*DESCRIPTION OF THE TASK*
The records follow. Retype them without a single change.
--- START ---
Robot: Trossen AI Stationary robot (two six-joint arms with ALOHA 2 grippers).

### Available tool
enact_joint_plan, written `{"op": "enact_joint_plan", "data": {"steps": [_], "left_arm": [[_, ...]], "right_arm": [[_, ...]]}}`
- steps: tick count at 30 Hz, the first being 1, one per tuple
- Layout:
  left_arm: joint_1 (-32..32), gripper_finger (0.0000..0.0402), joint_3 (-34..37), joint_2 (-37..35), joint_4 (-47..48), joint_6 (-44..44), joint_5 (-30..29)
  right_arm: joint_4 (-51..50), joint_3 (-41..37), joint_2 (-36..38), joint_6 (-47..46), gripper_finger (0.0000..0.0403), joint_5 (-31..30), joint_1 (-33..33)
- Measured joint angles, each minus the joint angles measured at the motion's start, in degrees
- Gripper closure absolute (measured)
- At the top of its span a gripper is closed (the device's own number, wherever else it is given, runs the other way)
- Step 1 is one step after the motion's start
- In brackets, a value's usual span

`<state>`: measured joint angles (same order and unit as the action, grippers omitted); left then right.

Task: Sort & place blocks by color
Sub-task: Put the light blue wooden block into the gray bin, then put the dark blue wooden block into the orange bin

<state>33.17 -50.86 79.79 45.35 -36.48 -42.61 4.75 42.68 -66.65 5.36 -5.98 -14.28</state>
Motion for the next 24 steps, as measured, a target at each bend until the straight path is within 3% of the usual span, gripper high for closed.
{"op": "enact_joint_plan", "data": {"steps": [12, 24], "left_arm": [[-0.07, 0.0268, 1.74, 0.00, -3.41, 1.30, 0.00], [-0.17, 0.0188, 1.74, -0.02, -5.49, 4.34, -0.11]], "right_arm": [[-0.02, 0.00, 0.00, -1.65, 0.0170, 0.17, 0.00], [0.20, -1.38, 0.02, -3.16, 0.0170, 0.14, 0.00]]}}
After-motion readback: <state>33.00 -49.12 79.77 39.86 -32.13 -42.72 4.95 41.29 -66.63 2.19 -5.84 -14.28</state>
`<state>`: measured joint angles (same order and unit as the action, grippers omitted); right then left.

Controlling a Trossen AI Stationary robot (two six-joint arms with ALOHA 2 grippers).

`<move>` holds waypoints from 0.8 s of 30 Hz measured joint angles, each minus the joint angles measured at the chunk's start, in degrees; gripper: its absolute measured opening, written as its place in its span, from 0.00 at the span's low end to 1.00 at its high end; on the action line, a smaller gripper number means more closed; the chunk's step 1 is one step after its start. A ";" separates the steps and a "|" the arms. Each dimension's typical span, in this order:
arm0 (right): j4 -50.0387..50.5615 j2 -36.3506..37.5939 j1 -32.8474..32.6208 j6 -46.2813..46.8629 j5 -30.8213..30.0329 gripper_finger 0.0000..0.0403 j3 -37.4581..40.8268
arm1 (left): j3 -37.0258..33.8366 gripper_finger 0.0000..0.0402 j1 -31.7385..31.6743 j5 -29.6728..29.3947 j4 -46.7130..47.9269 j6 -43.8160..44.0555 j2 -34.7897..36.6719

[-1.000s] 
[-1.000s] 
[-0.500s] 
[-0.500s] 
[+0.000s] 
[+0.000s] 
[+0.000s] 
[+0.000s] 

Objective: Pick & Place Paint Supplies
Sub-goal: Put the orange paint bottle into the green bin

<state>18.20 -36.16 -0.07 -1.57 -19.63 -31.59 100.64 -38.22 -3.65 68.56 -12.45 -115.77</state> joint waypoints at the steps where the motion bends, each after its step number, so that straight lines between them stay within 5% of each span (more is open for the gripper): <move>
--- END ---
*RESPONSE TO THE EXERCISE*
Robot: Trossen AI Stationary robot (two six-joint arms with ALOHA 2 grippers).

### Available tool
enact_joint_plan, written `{"op": "enact_joint_plan", "data": {"steps": [_], "left_arm": [[_, ...]], "right_arm": [[_, ...]]}}`
- steps: tick count at 30 Hz, the first being 1, one per tuple
- Layout:
  left_arm: joint_1 (-32..32), gripper_finger (0.0000..0.0402), joint_3 (-34..37), joint_2 (-37..35), joint_4 (-47..48), joint_6 (-44..44), joint_5 (-30..29)
  right_arm: joint_4 (-51..50), joint_3 (-41..37), joint_2 (-36..38), joint_6 (-47..46), gripper_finger (0.0000..0.0403), joint_5 (-31..30), joint_1 (-33..33)
- Measured joint angles, each minus the joint angles measured at the motion's start, in degrees
- Gripper closure absolute (measured)
- At the top of its span a gripper is closed (the device's own number, wherever else it is given, runs the other way)
- Step 1 is one step after the motion's start
- In brackets, a value's usual span

`<state>`: measured joint angles (same order and unit as the action, grippers omitted); left then right.

Task: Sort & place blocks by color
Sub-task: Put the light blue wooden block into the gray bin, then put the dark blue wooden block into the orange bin

<state>33.17 -50.86 79.79 45.35 -36.48 -42.61 4.75 42.68 -66.65 5.36 -5.98 -14.28</state>
Motion for the next 24 steps, as measured, a target at each bend until the straight path is within 3% of the usual span, gripper high for closed.
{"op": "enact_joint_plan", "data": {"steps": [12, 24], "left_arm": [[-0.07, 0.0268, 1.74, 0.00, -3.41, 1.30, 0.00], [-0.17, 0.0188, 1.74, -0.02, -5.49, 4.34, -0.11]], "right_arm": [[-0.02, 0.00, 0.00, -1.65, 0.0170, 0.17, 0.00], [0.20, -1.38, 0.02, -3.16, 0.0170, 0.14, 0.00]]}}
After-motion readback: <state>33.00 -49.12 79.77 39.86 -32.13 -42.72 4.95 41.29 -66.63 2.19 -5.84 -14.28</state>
`<state>`: measured joint angles (same order and unit as the action, grippers omitted); right then left.

Controlling a Trossen AI Stationary robot (two six-joint arms with ALOHA 2 grippers).

`<move>` holds waypoints from 0.8 s of 30 Hz measured joint angles, each minus the joint angles measured at the chunk's start, in degrees; gripper: its absolute measured opening, written as its place in its span, from 0.00 at the span's low end to 1.00 at its high end; on the action line, a smaller gripper number means more closed; the chunk's step 1 is one step after its start. A ";" separates the steps and a "|" the arms. Each dimension's typical span, in this order:
arm0 (right): j4 -50.0387..50.5615 j2 -36.3506..37.5939 j1 -32.8474..32.6208 j6 -46.2813..46.8629 j5 -30.8213..30.0329 gripper_finger 0.0000..0.0403 j3 -37.4581..40.8268
arm1 (left): j3 -37.0258..33.8366 gripper_finger 0.0000..0.0402 j1 -31.7385..31.6743 j5 -29.6728..29.3947 j4 -46.7130..47.9269 j6 -43.8160..44.0555 j2 -34.7897..36.6719

[-1.000s] 
[-1.000s] 
[-0.500s] 
[-0.500s] 
[+0.000s] 
[+0.000s] 
[+0.000s] 
[+0.000s] 

Objective: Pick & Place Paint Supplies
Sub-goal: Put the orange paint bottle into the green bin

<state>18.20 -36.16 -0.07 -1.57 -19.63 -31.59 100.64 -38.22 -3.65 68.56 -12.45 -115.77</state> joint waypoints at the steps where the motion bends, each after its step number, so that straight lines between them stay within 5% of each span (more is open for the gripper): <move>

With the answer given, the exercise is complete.